TASK GOAL » Restate word for word the lines that begin the listing and end with the line holding "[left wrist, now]".
####
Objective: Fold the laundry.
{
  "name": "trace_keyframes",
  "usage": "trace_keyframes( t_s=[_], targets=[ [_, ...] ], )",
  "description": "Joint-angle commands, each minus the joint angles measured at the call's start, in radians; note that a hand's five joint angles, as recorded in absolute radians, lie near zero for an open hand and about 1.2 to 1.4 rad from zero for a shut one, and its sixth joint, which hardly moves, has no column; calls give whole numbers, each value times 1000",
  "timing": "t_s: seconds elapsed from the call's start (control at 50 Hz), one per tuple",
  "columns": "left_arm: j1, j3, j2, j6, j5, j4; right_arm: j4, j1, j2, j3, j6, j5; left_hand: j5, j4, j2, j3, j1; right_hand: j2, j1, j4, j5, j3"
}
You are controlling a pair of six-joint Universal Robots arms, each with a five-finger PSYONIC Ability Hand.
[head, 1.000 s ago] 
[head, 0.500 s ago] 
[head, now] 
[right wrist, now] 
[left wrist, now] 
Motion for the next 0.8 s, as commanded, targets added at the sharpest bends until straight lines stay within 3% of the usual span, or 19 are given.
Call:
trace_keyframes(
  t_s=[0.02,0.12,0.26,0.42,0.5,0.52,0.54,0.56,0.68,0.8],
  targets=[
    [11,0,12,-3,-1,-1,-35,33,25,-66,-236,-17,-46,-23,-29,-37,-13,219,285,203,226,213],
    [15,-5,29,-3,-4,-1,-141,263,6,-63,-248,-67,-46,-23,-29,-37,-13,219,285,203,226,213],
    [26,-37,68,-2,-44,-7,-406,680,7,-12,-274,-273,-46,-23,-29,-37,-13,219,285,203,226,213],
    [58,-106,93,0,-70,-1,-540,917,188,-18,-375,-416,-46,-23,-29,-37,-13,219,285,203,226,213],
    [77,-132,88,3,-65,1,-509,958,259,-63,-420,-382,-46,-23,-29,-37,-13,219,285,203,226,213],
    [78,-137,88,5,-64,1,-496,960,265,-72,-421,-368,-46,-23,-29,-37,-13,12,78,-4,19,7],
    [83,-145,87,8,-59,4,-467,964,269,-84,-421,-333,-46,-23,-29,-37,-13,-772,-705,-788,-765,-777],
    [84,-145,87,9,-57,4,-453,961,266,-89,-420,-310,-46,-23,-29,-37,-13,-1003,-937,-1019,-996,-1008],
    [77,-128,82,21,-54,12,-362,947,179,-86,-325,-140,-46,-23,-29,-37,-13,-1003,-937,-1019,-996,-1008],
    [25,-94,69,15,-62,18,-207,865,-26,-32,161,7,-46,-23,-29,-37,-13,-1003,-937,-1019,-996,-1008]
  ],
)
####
RESULT »
Objective: Fold the laundry.
{
  "name": "trace_keyframes",
  "usage": "trace_keyframes( t_s=[_], targets=[ [_, ...] ], )",
  "description": "Joint-angle commands, each minus the joint angles measured at the call's start, in radians; note that a hand's five joint angles, as recorded in absolute radians, lie near zero for an open hand and about 1.2 to 1.4 rad from zero for a shut one, and its sixth joint, which hardly moves, has no column; calls give whole numbers, each value times 1000",
  "timing": "t_s: seconds elapsed from the call's start (control at 50 Hz), one per tuple",
  "columns": "left_arm: j1, j3, j2, j6, j5, j4; right_arm: j4, j1, j2, j3, j6, j5; left_hand: j5, j4, j2, j3, j1; right_hand: j2, j1, j4, j5, j3"
}
You are controlling a pair of six-joint Universal Robots arms, each with a five-finger PSYONIC Ability Hand.
[head, 1.000 s ago] 
[head, 0.500 s ago] 
[head, now] 
[right wrist, now] 
[left wrist, now] 

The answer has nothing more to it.